* Work order:
Which lines in the data contain the word "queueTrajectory"? Please copy each of them.

* Dataset section:
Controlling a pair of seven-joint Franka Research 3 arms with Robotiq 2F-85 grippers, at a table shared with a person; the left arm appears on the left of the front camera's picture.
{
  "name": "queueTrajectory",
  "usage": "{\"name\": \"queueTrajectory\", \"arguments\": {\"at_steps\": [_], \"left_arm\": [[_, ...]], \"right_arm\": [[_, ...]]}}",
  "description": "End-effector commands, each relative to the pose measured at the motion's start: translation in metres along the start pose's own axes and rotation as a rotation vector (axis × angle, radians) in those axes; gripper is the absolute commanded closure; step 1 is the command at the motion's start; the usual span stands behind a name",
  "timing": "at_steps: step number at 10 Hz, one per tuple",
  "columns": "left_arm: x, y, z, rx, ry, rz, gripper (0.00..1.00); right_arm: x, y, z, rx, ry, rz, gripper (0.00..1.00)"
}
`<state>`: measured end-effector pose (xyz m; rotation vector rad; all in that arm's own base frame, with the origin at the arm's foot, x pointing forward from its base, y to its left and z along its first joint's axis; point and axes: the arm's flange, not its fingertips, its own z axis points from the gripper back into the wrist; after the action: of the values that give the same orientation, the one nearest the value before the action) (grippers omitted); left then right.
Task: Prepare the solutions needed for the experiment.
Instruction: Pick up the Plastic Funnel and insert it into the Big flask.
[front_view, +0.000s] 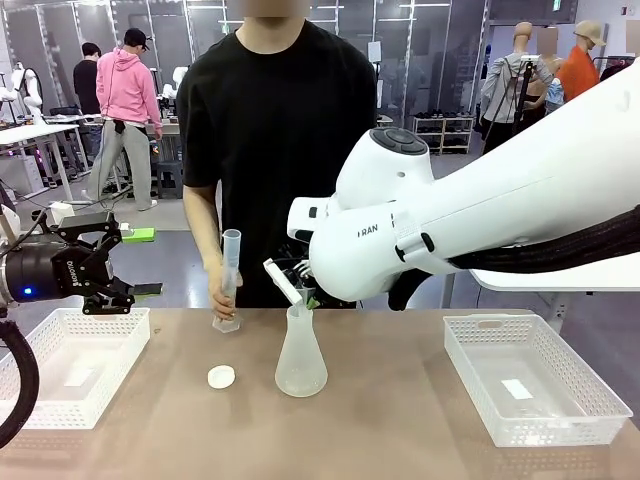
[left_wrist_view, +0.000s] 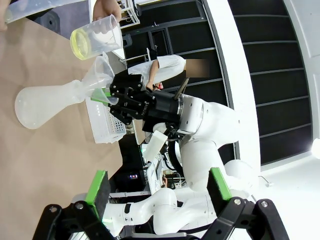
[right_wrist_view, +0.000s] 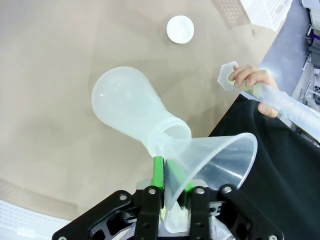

* Task response:
  "name": "queueTrajectory",
  "usage": "{\"name\": \"queueTrajectory\", \"arguments\": {\"at_steps\": [_], \"left_arm\": [[_, ...]], \"right_arm\": [[_, ...]]}}",

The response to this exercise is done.